What you return should be every line of the material, unchanged.

---------- Information provided ----------

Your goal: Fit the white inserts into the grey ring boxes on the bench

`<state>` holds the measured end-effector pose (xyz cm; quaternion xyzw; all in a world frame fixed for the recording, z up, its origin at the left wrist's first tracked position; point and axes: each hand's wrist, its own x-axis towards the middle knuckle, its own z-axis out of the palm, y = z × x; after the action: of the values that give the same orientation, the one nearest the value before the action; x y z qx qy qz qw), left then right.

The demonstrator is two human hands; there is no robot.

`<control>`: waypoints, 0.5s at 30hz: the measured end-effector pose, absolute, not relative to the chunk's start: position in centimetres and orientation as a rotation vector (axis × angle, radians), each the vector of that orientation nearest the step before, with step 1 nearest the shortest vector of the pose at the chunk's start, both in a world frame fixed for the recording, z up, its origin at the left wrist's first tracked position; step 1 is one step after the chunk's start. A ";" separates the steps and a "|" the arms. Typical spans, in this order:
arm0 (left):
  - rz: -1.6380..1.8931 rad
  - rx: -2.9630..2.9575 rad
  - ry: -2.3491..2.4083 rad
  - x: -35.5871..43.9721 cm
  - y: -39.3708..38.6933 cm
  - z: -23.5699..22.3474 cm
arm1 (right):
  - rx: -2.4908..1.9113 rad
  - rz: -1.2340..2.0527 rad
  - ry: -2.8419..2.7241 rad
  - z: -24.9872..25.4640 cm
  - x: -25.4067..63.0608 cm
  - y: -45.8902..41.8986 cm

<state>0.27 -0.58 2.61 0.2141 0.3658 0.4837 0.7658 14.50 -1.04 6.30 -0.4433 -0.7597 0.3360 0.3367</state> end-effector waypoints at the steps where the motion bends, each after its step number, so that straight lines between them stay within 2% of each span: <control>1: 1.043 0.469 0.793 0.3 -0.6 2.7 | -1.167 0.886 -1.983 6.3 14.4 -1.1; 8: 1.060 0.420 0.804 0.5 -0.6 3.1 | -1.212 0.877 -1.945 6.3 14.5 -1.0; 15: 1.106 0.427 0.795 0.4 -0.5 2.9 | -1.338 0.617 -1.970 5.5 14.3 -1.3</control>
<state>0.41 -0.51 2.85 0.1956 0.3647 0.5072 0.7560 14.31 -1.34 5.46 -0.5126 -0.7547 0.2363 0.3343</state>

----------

→ Answer to this exercise:
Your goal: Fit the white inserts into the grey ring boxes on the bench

`<state>` holds the measured end-effector pose (xyz cm; quaternion xyzw; all in a world frame fixed for the recording, z up, its origin at the left wrist's first tracked position; point and axes: each hand's wrist, its own x-axis towards the middle knuckle, its own z-axis out of the palm, y = z × x; after the action: of the values that give the same orientation, the one nearest the value before the action; x y z qx qy qz qw), left then right.

The demonstrator is two human hands; there is no robot.

`<control>`: waypoints, 0.5s at 30hz: the measured end-effector pose, absolute, not relative to the chunk's start: position in centimetres and orientation as a rotation vector (axis × angle, radians), each the vector of that orientation nearest the step before, with step 1 nearest the shortest vector of the pose at the chunk's start, both in a world frame fixed for the recording, z up, its origin at the left wrist's first tracked position; step 1 is one step after the chunk's start. A ";" separates the steps and a "|" the arms. Typical spans, in this order:
arm0 (left):
  - rz: -1.6380..1.8931 rad
  - rx: -2.9630..2.9575 rad
  - ry: -2.3491..2.4083 rad
  - x: -35.5871..43.9721 cm
  - y: -39.3708..38.6933 cm
  - z: -23.5699..22.3474 cm
arm1 (right):
  - rx: -2.4908..1.9113 rad
  - rz: -1.2340..2.0527 rad
  - ry: -2.8419..2.7241 rad
  - z: -24.9872..25.4640 cm
  - x: -25.4067..63.0608 cm
  - y: -45.8902..41.8986 cm

<state>0.27 -0.58 2.61 0.2141 0.3658 0.4837 0.7658 14.50 -1.04 6.30 -0.4433 -0.7597 0.3360 0.3367</state> end-effector waypoints at the steps where the motion bends, each after its step number, so that straight lines between them stay within 2% of each span: <control>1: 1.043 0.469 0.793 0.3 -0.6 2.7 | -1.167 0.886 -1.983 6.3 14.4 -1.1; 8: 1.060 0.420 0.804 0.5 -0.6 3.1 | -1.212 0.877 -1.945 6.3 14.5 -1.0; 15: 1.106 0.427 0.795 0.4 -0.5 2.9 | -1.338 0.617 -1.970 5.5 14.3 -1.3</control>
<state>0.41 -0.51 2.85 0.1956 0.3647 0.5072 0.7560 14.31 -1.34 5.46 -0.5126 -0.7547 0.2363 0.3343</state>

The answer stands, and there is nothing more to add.